* **INPUT RECORDS**
####################

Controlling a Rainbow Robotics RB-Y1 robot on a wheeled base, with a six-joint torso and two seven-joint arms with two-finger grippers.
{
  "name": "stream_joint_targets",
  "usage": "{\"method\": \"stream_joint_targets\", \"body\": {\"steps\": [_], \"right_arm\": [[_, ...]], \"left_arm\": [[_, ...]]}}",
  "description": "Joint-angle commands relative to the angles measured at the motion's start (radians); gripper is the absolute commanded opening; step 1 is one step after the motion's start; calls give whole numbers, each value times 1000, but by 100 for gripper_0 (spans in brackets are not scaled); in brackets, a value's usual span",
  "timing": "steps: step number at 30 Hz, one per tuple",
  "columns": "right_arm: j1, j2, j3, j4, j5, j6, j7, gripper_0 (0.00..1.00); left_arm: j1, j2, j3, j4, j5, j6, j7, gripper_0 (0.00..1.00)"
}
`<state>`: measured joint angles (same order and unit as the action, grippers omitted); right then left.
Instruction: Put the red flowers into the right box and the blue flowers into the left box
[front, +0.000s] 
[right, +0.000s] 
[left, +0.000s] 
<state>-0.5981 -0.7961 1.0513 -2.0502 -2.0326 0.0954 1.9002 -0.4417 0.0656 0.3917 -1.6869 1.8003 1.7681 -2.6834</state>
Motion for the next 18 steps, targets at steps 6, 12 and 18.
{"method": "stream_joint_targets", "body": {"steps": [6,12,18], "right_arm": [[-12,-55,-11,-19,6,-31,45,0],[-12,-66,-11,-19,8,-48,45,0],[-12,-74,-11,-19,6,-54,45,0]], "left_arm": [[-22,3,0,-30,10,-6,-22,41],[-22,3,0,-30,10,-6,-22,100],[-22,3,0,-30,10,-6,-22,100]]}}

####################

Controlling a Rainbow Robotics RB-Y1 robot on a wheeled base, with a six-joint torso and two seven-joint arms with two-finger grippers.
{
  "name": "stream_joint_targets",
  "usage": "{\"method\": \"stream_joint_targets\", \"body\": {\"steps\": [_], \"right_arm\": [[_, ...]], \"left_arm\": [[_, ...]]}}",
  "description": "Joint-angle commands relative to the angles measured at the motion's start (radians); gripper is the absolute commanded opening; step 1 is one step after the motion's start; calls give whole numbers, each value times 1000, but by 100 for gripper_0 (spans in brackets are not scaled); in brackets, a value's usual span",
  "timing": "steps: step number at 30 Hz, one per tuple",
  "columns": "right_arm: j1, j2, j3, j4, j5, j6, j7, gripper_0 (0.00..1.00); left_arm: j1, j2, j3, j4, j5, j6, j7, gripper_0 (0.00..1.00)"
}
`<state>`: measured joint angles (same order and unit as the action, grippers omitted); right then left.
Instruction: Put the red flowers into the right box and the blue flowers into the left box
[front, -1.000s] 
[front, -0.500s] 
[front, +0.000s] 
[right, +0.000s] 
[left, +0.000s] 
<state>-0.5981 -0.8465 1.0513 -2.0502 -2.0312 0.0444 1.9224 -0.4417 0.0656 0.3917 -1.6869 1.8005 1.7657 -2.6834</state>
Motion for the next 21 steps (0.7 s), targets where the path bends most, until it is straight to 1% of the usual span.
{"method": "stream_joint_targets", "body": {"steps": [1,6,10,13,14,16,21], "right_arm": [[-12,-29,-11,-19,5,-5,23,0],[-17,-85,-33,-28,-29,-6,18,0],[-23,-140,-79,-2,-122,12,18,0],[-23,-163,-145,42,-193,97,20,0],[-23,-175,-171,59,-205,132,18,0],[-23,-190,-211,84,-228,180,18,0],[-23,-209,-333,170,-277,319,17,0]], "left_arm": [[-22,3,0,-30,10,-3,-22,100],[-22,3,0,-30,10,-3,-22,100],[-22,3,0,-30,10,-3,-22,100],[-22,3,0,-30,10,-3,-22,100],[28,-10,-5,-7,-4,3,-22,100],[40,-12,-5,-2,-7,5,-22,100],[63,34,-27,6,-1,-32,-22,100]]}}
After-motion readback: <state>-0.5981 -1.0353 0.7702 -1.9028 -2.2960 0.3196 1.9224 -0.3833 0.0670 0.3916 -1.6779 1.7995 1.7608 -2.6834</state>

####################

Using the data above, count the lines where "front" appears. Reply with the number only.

4